I’m pleased to report that my special session, “The Provincial Aristocratic Household in Late-Medieval England,” was approved for the 53rd International Congress on Medieval Studies at Western Michigan University (May 10-13, 2018). Here is the Call for Papers.
The Provincial Aristocratic Household in Late-Medieval England
This interdisciplinary panel explores the rich world of the provincial household in the fourteenth and fifteenth centuries. Although often mocked in the cosmopolitan capital, provincial courts were sites of important social, cultural, and historical innovation and advancement: Yorkshire and the North witnessed early interest in eremitic and vernacular piety; the West Midlands and the Marches fostered the alliterative revival; and in rural Gloucestershire, Lord Berkeley’s Cornish clerk John Trevisa translated one of the great scientific texts of the age. Far from the dark and draughty halls imagined by urbane detractors, the provincial household was frequently a shining example of the wealth, learning, and worldliness found in the furthest reaches of the kingdom. This session invites papers from scholars concerned with any aspect of a particular noble household outside the metropolitan centres.
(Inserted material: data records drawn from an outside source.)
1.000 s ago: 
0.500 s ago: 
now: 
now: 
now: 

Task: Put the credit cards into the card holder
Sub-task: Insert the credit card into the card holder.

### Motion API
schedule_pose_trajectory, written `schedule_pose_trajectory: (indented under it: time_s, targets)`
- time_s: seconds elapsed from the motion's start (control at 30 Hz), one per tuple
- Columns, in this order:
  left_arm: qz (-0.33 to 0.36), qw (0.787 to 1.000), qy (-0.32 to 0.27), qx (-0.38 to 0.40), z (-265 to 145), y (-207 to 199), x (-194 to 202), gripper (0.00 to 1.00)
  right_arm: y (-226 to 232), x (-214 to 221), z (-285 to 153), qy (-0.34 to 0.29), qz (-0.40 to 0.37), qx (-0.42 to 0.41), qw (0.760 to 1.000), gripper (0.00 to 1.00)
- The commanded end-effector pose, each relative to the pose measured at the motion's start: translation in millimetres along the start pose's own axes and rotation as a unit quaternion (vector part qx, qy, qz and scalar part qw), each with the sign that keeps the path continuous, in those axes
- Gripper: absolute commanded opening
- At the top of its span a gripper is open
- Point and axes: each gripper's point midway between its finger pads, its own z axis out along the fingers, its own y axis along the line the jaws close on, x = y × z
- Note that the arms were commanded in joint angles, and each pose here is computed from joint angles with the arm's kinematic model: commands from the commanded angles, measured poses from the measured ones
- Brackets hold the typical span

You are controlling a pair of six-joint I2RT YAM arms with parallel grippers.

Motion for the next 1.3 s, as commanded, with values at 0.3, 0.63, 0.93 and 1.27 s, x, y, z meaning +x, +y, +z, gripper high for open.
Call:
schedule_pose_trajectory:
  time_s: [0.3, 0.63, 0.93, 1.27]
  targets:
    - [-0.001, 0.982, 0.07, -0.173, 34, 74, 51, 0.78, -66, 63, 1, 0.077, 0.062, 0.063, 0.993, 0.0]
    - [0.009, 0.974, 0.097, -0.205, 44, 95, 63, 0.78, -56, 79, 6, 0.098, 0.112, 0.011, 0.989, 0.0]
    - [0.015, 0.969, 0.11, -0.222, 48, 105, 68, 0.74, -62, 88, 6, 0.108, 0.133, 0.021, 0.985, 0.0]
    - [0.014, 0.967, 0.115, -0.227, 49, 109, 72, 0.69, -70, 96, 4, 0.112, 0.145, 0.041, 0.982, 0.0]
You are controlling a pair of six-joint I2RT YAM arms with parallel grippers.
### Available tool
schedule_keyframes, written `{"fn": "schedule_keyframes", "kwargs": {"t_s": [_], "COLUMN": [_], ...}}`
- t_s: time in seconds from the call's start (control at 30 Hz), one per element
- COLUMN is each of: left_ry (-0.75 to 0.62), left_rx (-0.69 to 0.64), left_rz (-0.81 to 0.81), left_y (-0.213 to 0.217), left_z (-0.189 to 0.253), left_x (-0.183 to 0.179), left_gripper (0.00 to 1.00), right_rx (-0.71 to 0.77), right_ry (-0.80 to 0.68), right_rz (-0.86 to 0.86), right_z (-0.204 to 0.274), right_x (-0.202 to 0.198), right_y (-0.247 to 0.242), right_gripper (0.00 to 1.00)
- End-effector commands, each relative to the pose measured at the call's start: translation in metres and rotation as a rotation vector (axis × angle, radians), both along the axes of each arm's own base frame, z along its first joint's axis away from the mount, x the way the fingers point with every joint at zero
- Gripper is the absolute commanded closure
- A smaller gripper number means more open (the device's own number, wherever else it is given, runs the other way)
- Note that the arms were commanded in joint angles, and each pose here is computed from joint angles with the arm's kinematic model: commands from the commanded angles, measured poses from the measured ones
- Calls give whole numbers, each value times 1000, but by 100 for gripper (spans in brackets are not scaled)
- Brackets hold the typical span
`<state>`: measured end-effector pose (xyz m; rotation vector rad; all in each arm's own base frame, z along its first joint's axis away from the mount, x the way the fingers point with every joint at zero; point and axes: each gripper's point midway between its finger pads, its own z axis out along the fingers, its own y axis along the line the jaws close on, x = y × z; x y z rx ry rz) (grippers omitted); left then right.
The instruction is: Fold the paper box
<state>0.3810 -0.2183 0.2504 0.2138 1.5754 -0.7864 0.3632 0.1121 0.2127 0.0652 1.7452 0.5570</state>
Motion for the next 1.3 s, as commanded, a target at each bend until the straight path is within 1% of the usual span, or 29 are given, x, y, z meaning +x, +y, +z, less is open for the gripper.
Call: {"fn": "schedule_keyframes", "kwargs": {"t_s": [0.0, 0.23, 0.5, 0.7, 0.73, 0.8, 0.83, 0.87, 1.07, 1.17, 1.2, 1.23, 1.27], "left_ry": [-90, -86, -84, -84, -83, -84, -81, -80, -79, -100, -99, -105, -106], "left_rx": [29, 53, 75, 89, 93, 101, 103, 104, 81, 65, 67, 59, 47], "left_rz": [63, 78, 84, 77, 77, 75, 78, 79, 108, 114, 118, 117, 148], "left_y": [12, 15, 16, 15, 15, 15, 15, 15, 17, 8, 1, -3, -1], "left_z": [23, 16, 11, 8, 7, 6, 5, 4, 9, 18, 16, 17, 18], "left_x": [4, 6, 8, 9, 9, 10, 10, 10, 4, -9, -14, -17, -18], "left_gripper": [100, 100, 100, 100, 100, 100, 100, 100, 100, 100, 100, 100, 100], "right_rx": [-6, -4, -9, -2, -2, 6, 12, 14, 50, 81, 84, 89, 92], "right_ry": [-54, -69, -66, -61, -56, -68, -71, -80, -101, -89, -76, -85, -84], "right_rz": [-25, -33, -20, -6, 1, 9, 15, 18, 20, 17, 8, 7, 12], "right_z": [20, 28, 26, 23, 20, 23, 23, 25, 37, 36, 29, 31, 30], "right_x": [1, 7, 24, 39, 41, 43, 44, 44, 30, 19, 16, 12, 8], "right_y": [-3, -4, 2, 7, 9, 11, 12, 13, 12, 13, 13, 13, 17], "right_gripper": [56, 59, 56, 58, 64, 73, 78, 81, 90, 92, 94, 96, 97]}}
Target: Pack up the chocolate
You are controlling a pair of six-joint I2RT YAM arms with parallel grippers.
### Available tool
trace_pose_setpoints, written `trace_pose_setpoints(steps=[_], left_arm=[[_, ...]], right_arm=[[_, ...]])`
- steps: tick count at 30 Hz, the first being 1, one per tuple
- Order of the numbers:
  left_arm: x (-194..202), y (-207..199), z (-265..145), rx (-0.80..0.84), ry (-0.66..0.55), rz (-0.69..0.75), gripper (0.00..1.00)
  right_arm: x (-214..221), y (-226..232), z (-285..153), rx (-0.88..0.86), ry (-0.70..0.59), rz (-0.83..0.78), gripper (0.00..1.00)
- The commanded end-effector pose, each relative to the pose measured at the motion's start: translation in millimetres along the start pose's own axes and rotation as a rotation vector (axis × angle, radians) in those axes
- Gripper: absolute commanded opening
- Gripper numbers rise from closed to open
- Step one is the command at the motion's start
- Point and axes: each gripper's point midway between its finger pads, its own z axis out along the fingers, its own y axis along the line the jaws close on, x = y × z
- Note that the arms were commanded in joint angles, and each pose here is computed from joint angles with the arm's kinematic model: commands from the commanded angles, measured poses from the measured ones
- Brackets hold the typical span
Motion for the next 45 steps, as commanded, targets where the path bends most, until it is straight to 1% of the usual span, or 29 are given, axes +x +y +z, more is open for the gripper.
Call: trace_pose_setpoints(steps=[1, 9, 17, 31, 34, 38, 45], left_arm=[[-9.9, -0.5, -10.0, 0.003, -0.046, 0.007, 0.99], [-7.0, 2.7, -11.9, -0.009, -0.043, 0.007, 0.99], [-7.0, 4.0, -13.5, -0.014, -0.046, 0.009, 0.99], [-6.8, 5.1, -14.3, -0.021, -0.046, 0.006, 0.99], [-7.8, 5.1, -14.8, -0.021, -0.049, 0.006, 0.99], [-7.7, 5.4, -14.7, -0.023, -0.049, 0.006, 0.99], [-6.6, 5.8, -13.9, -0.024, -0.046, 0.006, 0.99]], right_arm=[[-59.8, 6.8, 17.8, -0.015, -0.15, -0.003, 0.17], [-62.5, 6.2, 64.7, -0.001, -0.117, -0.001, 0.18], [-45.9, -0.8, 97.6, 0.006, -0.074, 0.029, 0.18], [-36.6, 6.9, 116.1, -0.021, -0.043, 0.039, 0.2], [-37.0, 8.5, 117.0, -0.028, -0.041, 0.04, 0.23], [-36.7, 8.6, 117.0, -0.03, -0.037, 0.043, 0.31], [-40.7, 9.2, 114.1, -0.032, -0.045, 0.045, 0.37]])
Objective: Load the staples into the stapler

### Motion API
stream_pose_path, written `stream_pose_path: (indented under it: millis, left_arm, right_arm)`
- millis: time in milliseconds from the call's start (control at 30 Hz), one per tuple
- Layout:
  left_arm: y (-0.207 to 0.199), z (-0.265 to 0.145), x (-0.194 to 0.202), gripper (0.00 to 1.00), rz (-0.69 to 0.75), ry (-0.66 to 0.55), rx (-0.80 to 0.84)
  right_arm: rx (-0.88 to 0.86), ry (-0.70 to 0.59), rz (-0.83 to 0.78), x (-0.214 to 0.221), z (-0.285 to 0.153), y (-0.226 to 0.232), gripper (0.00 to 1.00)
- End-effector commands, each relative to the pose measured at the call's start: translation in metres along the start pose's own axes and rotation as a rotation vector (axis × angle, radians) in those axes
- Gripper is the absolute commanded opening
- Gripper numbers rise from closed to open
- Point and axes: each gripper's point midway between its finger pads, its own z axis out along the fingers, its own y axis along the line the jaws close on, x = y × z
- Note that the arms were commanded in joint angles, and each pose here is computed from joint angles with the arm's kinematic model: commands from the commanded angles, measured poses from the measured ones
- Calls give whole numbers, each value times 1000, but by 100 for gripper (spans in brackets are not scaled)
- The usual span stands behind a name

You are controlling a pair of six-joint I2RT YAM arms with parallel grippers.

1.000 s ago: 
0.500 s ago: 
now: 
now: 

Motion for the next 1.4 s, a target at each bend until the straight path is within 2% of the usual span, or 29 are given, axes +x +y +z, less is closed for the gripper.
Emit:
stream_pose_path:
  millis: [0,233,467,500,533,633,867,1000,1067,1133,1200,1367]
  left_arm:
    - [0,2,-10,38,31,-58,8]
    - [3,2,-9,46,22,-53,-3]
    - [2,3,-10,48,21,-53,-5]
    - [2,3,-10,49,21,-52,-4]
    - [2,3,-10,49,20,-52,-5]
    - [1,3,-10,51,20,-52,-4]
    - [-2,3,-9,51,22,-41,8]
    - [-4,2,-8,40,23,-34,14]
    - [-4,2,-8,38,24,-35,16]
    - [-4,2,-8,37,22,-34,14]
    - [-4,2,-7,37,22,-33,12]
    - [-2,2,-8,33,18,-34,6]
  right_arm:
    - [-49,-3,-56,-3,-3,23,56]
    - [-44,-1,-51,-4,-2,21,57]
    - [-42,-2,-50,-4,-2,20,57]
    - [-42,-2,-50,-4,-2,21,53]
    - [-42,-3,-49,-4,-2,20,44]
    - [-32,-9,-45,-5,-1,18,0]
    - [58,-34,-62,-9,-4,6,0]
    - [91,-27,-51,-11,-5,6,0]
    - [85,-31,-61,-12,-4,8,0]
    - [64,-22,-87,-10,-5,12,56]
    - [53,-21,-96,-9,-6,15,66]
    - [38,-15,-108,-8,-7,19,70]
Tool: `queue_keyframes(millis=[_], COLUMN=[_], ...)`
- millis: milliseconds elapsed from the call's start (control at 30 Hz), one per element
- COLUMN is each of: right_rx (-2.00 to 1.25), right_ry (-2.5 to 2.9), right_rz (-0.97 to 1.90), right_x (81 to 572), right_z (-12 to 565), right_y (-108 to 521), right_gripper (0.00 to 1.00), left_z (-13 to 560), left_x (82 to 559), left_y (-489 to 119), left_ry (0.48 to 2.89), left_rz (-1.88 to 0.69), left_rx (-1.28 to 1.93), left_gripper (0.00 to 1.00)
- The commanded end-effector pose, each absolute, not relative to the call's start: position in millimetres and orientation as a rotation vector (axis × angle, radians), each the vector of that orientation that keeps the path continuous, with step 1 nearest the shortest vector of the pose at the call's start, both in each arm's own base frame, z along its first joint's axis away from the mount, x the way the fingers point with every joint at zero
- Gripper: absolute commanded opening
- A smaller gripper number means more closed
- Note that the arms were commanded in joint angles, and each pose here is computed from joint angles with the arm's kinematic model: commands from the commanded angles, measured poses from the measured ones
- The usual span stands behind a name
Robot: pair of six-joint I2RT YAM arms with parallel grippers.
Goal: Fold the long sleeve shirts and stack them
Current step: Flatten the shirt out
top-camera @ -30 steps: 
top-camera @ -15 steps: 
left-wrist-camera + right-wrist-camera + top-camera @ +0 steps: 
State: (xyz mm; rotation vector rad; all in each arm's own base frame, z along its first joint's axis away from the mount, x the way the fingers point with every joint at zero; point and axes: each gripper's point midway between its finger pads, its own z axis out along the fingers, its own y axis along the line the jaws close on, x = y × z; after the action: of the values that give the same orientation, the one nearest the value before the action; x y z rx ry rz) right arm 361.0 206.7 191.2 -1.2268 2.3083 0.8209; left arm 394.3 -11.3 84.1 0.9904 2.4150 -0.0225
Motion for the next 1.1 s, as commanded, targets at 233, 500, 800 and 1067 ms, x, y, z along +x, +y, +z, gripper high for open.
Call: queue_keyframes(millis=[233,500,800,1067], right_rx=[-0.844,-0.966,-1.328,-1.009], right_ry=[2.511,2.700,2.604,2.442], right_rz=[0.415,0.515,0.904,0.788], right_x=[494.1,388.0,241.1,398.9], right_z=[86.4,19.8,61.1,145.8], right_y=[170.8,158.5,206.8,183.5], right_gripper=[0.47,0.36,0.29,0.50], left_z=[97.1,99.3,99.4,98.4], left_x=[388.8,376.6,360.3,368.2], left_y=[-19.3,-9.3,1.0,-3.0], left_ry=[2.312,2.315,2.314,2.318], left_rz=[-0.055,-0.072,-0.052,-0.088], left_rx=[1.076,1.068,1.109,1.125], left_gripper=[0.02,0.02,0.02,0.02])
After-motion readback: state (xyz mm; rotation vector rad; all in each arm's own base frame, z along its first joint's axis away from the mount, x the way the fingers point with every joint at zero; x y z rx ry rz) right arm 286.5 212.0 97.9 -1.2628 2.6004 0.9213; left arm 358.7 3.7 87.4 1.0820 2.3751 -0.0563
Possible topics include:
- courtly and hall entertainments
- provincial literature and literary representations
- devotion and prayer; the household chapel
- book production, circulation, and collecting
- local (gentry) affinities
- hosting and hospitality
- art and decoration
- food and feasting
- supply, management, and procurement of goods
- building, architecture, and renovation
To offer the breadth that this expansive topic warrants, this paper session will consist of four, 15-minute papers, with 30 minutes reserved for questions and discussion.